Templates can take up to 24 hours to appear in the Teams app’s gallery. Microsoft also ships a set of pre-built templates (Onboard Employees, Manage a Project, Crisis Communications, Incident Response).

Notes and gotchas

  • Naming conventions. The team name becomes the email address (team-name@yourtenant.onmicrosoft.com) and the SharePoint site URL. Lock down a naming policy at the Microsoft 365 group level if you don’t want a wild west of names.
  • Group expiration. If your tenant has a Microsoft 365 group expiration policy, teams expire on that policy too. Inactive teams get archived and deleted.
  • Public vs Private. Public teams are searchable and joinable by anyone in the org. For most teams, Private is the safer default.
  • Guest access. Adding external users as guests requires guest access to be turned on in Microsoft Entra ID, in Microsoft 365 Groups, and in the Teams admin center. All three must be on.
  • Shared channels and B2B Direct Connect. For cross-tenant shared channels, configure trust relationships under Microsoft Entra ID > External Identities > Cross-tenant access settings before users see external organizations as available.
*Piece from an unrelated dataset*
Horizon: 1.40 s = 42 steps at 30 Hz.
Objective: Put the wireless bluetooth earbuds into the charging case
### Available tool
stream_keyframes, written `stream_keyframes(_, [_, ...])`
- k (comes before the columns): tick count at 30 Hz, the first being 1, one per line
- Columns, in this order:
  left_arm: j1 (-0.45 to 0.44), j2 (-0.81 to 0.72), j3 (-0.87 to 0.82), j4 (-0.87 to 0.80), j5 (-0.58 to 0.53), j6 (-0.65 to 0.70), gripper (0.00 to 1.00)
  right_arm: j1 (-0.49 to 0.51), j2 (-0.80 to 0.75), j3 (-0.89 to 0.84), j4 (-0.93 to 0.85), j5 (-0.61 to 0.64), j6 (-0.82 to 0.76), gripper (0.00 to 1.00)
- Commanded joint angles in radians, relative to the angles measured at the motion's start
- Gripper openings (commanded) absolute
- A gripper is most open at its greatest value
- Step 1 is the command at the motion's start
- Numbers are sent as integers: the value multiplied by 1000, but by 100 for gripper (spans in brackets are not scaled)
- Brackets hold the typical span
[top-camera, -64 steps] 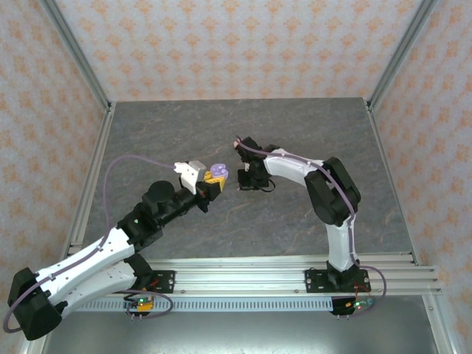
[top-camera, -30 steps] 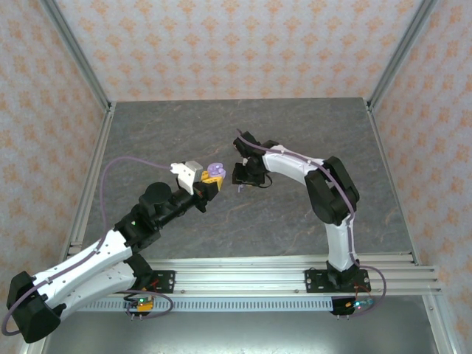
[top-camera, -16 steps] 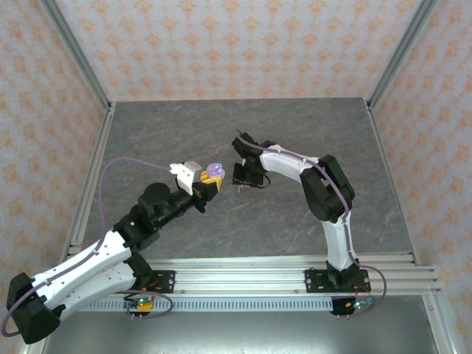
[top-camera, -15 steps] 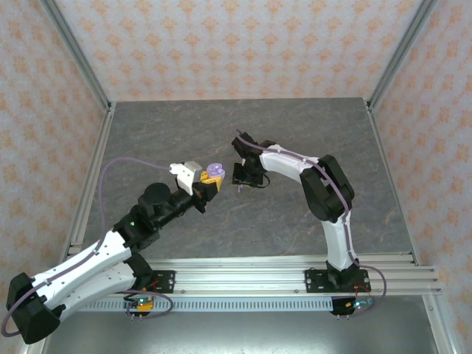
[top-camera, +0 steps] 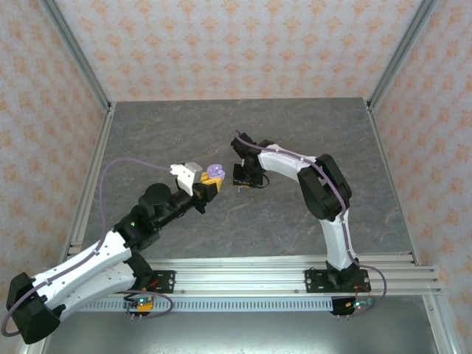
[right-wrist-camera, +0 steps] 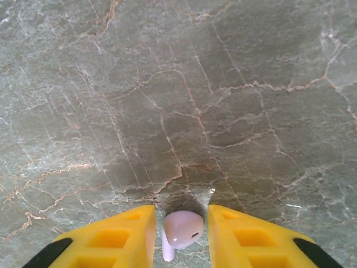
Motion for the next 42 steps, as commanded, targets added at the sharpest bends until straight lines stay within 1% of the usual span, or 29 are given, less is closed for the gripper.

  • Permissions. Team owners can do most things. Group creation policy in Microsoft Entra ID controls who can create teams in the first place — the default is everyone, but many enterprises restrict to a security group.
  • License. Users need a license that includes Microsoft Teams (most Microsoft 365 plans include it). Guests don’t need a license.
  • The General channel can’t be deleted. It can be hidden per user, but not removed. Plan around it.
  • Up to 24 hours for changes to propagate. Channel adds, app changes, and policy updates can take up to a day to appear for all members. Don’t troubleshoot too aggressively in the first hour.